Visualise Snowplow data using Airbnb Caravel & Redshift [tutorial]

robkingston · August 12, 2016, 8:23am

Exposing data from Redshift can be a pain when many dashboarding tools don’t support it OOB. As big R users we often generate reports out of RStudio using rmarkdown and knitr for performing useful analytics on the data. But for some reports it’s just impractical as clients want to explore their up-to-date data in an accessible dashboard. Since dashboards aren’t a core part of our business we couldn’t justify thousands of dollars a year for BI tools like Periscope or Tableau. Meanwhile other services like Slemma were OK but offered limited control and slow reports.

Introducing Airbnb Caravel

Airbnb decided to roll their own interactive BI solution and open source it. It has a large following on Github thanks to it being built on Python, Flask, Pandas and SQLAlchemy. I think the Snowplow community will love it for:

Diverse set of visualisations to choose from
Create and manage users with fine-grained permissions
Connect to Redshift and many other DBs supported by SQLAlchemy
Caching for taxing queries
JSON/CORS support for exposing Redshift data across domains
Interactively query your Snowplow events from the web

The feature set is still on the basic side but it’s really promising. Whereas before I would jump into Google Analytics to answer quick questions of web analytics data, we now use Caravel to access every single event in Redshift.

Getting started

You have two options:

I find it’s simplest to just manage the whole process with Docker containers, because you may struggle getting the environment ready with all the dependencies in Python. Note: If you’re installing this directly you will need to install the sqlalchemy-redshift package to connect to Redshift using: pip install sqlalchemy-redshift.

1, Fire up an instance and make sure you have Docker installed: https://docs.docker.com/engine/installation/linux/ubuntulinux/

2, Run the Docker container automatically managed by amancevice on Github (it’s an automated build kept up to date and contains everything you need to access Redshift out of the box). If you’re just trialling Caravel for the first time you may like to use the SQLite DB before committing to MySQL:

docker run --detach --name caravel \
    --env SECRET_KEY="mySUPERsecretKEY" \
    --env SQLALCHEMY_DATABASE_URI="sqlite:////home/caravel/db/caravel.db" \
    --publish 8088:8088 \
    --volume ~/caravel:/home/caravel/db \
    amancevice/caravel

3, Initialise the Caravel DB by running the init command and answer some questions to setup your admin user details:

docker exec -it caravel caravel-init

4, Make sure you open up port 8080 and you should be able to login to your Caravel instance. Boom.

5, After logging in, browse to “Sources” > “Databases” and add your Redshift DB to Caravel and Test the connection:

It should follow this format: redshift+psycopg2://username@host.amazonaws.com:5439/database

As always, make sure Redshift is accessible by the new host. You’ll know it’s working when you get a successful message upon hitting “Test connection”

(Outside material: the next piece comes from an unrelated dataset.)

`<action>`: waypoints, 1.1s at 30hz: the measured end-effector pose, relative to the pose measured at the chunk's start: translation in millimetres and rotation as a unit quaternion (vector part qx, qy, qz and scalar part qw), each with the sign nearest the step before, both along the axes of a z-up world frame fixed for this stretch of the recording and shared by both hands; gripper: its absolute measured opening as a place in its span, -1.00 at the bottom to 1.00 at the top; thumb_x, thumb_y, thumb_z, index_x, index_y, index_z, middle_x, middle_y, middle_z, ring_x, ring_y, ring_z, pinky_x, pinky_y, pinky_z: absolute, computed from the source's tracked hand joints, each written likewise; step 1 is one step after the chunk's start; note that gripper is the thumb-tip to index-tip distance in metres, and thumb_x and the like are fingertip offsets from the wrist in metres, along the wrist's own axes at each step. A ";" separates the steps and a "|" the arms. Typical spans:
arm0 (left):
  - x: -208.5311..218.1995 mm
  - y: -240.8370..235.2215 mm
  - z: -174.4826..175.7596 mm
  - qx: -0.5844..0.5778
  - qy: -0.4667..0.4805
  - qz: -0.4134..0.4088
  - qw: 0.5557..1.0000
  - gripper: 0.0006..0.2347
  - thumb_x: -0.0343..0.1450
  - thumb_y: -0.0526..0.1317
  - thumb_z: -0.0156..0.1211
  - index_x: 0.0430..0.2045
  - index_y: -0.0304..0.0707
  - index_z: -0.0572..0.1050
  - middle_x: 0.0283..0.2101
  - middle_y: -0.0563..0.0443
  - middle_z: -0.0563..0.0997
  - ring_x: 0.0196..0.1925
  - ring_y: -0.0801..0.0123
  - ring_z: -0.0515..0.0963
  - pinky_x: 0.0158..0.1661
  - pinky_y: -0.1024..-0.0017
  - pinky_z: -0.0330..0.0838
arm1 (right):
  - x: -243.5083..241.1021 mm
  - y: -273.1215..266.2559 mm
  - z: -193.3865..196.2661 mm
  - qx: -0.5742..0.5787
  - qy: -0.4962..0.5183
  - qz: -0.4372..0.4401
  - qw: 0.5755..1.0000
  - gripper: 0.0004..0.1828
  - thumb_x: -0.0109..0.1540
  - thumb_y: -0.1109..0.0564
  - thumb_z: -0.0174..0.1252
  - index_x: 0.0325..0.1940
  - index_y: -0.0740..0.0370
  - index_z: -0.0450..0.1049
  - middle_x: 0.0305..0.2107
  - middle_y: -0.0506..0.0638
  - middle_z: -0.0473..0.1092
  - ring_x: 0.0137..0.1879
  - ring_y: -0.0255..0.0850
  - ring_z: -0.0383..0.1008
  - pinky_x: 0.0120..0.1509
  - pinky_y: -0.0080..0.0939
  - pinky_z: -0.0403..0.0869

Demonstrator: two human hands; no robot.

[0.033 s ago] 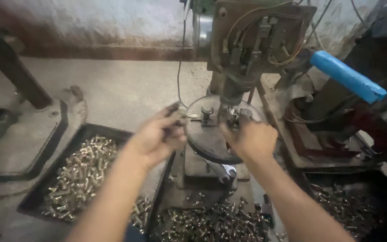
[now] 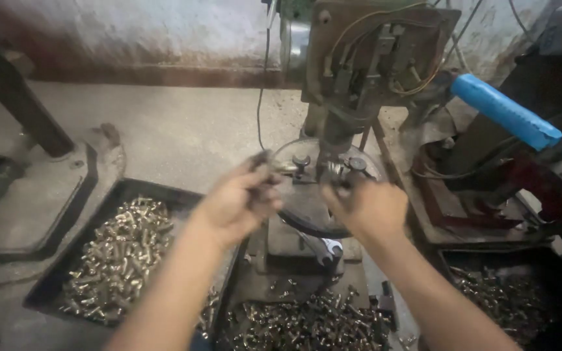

6, Next, you’ll need to define your tables. Under the “Sources” menu, hit “Tables” and add a new row:

To get started you may like to add your atomic.events table:

Table name: events
Database: snowplow (Or whatever you named the DB you just created)
Schema: atomic
Main dttm: collector_tstamp
Offset: However many hours you want to offset from UTC time.

If Caravel can’t find the table, make sure your user permissions allow access to the table and failing that, check that the atomic schema is in Redshift’s search path - you’ll need to modify your cluster parameters as described here by Redshift.

7, Once your table is saved, you’ll want to edit the table and let Caravel know how to treat each column. I won’t cover this here as it should be fairly self-explantory:

This affects which variables will be available to you in Exploration mode.

8, Now you have all your data setup, you should be ready to create slices for a dashboard and begin exploring your data interactively. Just browse to your newly created events table and open it, right away it will show you a table with a count:

You can perform simple aggregations in the table using Group By and count distinct:

But most importantly you can change the visualisation to any number of the built in charts:

How awesome is that!

9, When you’re finished exploring your data and you want to save it as a slice for viewing later, just hit save and add it to a dashboard.

Voila… you’ve now got all your Snowplow data at your fingertips!

Exciting new features are coming soon to Caravel

Tabbed SQL editor to write and run queries directly in a web interface
Table joins support coming

Let me know what you think of this guide and if you run into any issues, just let me know.

christophe · August 12, 2016, 2:45pm

Thanks for sharing @robkingston. I had been wanting to give Caravel a spin for a long time, and this is just the nudge I needed

robkingston · August 12, 2016, 2:54pm

Thanks @christophe - you’re welcome.

Knew the Snowplow community would be interested in a tool like this.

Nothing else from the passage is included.